Focus among the US car makers going forward is now squarely on electric vehicles. That translates into a radical reordering of the vehicle value-creation proposition. Batteries and semiconductors become critical components, while internal combustion engines (ICEs) and transmissions become redundant. Supply chains for electric vehicles are expressed in terms of essential raw materials such as nickel, lithium, cobalt and graphite, not just steel and aluminum. Technology trumps low cost production and, indeed, trade agreements.

“The rules of origin that were negotiated in USMCA to some extent were fighting the last war,” said Miller.

Already, for example, semiconductor shortages are causing serious vehicle production delays. Evidence of how investment flows will change has become more apparent in recent days. The Taiwanese semiconductor giant TSMC began construction in June on a $12 billion semiconductor manufacturing plant in Arizona. Intel and Samsung also have announced plans to build new plants as well.

Even more critical will be large-scale battery manufacturing plants. China now dominates production, although a joint venture between GM and South Korea’s LG Chem will see two multi-billion-dollar factories in the US, one in Ohio already under construction and another announced in April for Tennessee.

These sorts of changes bode well for the US and, to a lesser degree, Canada. Meanwhile, Mexico is nowhere near to being prepared to capture this development, as investors in these critical components have shown absolutely no interest in locating there. Neither is it likely that Mexico will benefit from any move away from China.

“Clearly there is going to be some shift of auto-parts production sourcing from China,” said David A. Gantz a law professor and the Clayton Fellow, Mexico Center/Baker Institute, at Rice University. “Maybe it will go to Vietnam. Maybe some will go to Indonesia. The logical place in many respects for high labor content auto parts would be Mexico, except that the investment climate, in addition to concerns about electricity and gas costs, is discouraging.”

Likewise, said Gantz, the new rules of origin, especially wages-related requirements, could create a reporting nightmare that may discourage smaller parts manufacturers from moving to Mexico.

 David A. Gantz, law professor at Rice University
David A. Gantz, law professor at Rice University

USMCA and Investment

On the other hand, he added, “a lot of people were sitting on their investment hands” during the Trump administration because of trade uncertainties. Gantz, for one, believes that some of those parts makers experienced in the Mexican milieu and seeking to expand already existing facilities may go ahead regardless of Mexico’s political and security climate.

Another bit of welcome news for Mexico came with the announcement in May that Canadian National (CN) and Kansas City Southern (KCS) railroads would merge. If approved, this will create a rail network that would stretch from Mexico to Canada. North American regional trade is consistently cited as an important rationale for the roughly $30 billion deal.

That development underscores a regional transportation and shipping integration that began with the emergence of NAFTA. “All that we’ve been doing for the last 30 years to build out the inland infrastructure in North America serves us exceedingly well,” said Miller.

NAFTA triggered a mammoth increase in regional trade, something even its most ardent critics must concede.
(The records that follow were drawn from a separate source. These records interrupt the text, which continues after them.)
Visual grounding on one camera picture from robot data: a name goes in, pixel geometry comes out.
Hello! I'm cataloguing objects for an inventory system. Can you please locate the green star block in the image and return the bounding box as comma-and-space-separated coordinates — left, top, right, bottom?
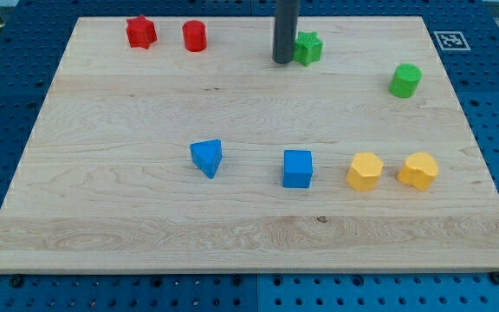
293, 31, 323, 67

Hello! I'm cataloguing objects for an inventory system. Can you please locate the green cylinder block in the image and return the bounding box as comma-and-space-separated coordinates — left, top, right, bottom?
389, 63, 423, 98

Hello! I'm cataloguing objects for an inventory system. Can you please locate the wooden board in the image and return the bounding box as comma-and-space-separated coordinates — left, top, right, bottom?
0, 16, 499, 275

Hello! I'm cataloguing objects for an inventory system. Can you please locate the blue cube block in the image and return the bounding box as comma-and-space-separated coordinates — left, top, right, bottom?
282, 150, 314, 188

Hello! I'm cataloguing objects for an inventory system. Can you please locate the blue triangle block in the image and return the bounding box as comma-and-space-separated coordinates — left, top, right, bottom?
190, 140, 223, 179

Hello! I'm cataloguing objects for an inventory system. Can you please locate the yellow hexagon block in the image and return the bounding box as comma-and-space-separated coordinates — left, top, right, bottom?
347, 153, 384, 192

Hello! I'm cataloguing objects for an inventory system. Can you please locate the black bolt left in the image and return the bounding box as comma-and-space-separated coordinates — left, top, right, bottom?
9, 275, 24, 289

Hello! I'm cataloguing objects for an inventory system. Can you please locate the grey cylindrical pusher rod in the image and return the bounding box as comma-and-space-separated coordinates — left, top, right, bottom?
272, 0, 300, 65

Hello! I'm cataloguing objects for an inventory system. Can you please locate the red star block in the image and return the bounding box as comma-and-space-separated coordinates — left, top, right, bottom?
126, 15, 158, 49

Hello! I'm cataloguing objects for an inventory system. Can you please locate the red cylinder block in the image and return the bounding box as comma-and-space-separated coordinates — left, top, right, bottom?
182, 20, 207, 52

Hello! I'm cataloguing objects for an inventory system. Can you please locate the white fiducial marker tag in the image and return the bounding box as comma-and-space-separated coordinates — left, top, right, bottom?
433, 30, 470, 52

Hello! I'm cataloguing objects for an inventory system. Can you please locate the black bolt right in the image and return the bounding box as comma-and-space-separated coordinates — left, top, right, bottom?
489, 271, 499, 285

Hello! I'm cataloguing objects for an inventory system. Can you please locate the black bolt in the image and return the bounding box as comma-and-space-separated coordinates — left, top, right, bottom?
9, 275, 24, 289
489, 271, 499, 285

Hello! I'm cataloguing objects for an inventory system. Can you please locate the yellow heart block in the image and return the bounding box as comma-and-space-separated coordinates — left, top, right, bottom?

But that doesn’t mean the movement of goods and services between the US, Mexico and Canada has become frictionless. Longstanding disputes remain, and will likely continue well into the life of the USMCA. This includes everything from the softwood lumber quarrel between the US and Canada to fights over water on the border between the US and Mexico.

“I don’t think any of the three governments entertain a vision of accelerating integration of the North American economy. And there are a lot of barriers in the North American economy, even though we’ve had NAFTA all these years,” concluded Gary Hufbauer, an economist and a senior fellow with the Peterson Institute of International Economics.

But Hufbauer, like others, remain thankful the USMCA was successfully concluded. “Instead of massive disruption, now we have these smaller irritants,” he said.